The Northern California team started in 2011 when Caitlin Reid approached coaches in the Pleasanton youth program about starting a girls rugby team. Reid, who had grown up in Scotland and been part of a rugby family, wanted in on the fun.
So they had one player, and after a youth camp going into 2012 they got another girl. Two became six, and then ten, and finally 15. They played, and won, NorCal's DII girls league, and kept going from there.
This year, Pleasanton beat teams such as Bishop O'Dowd and Danville on their way to an undefeated league season, and also tested themselves against eventual NIT winners Fallbrook.
"I think we play in the best girls rugby league in the USA," said coach Steve Lopez. "It really tests us. We figured going into the NIT we would do well, but I don't know if we saw ourselves winning it. What we wanted to do was play our game - see the space, see the game for what it is, and be dynamic."

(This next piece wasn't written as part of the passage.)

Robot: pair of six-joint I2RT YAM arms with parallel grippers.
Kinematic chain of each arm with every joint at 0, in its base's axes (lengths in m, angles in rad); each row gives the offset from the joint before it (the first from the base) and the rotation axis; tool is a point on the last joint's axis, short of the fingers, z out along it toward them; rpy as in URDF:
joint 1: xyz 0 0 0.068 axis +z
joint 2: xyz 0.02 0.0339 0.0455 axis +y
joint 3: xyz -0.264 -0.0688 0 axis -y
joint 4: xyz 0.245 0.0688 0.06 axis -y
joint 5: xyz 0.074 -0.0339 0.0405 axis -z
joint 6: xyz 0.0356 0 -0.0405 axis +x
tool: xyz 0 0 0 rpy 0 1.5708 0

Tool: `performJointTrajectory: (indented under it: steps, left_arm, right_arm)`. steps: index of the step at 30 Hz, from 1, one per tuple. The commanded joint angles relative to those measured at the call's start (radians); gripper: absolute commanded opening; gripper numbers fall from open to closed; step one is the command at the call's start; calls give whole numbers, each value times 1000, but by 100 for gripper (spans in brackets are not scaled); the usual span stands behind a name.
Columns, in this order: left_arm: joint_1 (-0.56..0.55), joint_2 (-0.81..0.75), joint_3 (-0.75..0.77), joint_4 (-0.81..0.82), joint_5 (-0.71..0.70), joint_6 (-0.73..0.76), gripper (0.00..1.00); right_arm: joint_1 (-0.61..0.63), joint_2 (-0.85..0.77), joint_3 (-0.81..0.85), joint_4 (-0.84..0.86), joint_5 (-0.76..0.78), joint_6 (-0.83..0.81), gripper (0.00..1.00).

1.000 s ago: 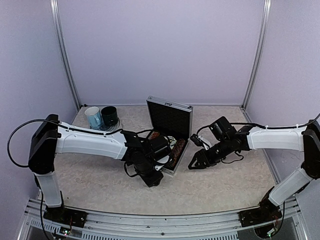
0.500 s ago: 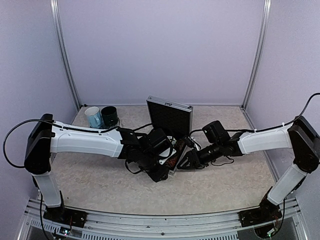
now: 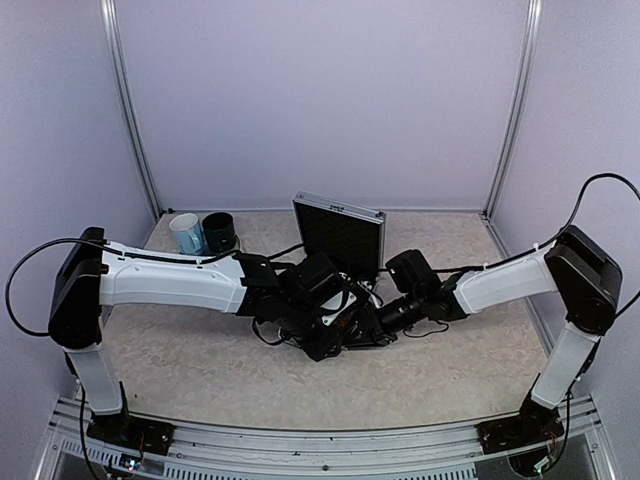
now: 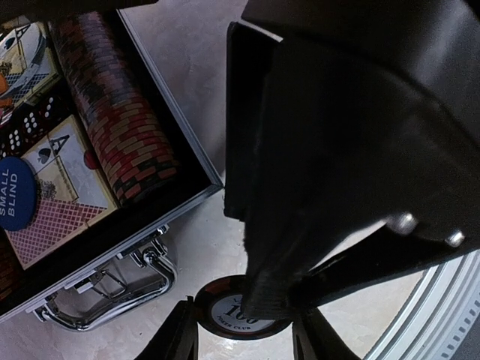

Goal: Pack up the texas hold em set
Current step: Pass from the left arm to the right

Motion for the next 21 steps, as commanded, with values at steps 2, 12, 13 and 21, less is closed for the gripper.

Not a big team, Pleasanton wins by being fast and making smart decisions.
"It's very important to us that we develop learned and quality young women," said Lopez.
"My dad was a rugby coach and I just wanted to play," added Reid, who moved to the USA with her family when she was 12. "I wasn't really nervous about starting a team - more excited than anything else. We played in games when we didn't have any subs, and when we lost a player we just played down. Now we have a lot of players and we just kept getting better and better."
Lina Hart, who plays scrumhalf to Reid's flyhalf, was also a key member of the team and another one who has been there since the beginning. She put much of the performance on the forwards.
"We have some great backs and the forwards know they want to get them the ball," she said. "They just play for each other and just kept playing hard and working hard so we could all play rugby. We're still a new program, but we're getting more recruits because we love it."
Hart was player of the game in two of the three NIT matches, and is weighing offers from colleges. Reid, who is going to UC Davis, also graduates this year.
The key to the team's success was quick ball from the breakdown. That's what Hart meant when she talked about the forwards.
"No one could compete with our speed of the ball," said Lopez. "We would make a break, recycle, and get the ball out before they had set their defense. It made for a free-flowing game for us."
Meanwhile, center Teigan MacDonald led the team with ten tries and while a late-comer to the game of rugby, she brought athleticism and aggressive running to the team. Senior lock Alex Monks anchored the forward effort and made a huge try-saving tackle in the final.
Pleasanton's emergence highlights the power of the Nothern California league, which produced NIT runners up Sacramento Amazons, as well as Danville, Dixon, Lancers, Sierra Foothills, and Bishop O'Dowd, all storng teams. Still, a young program just starting out managed to do pretty well, and vaulted itself into the conversation of the top teams in the nation.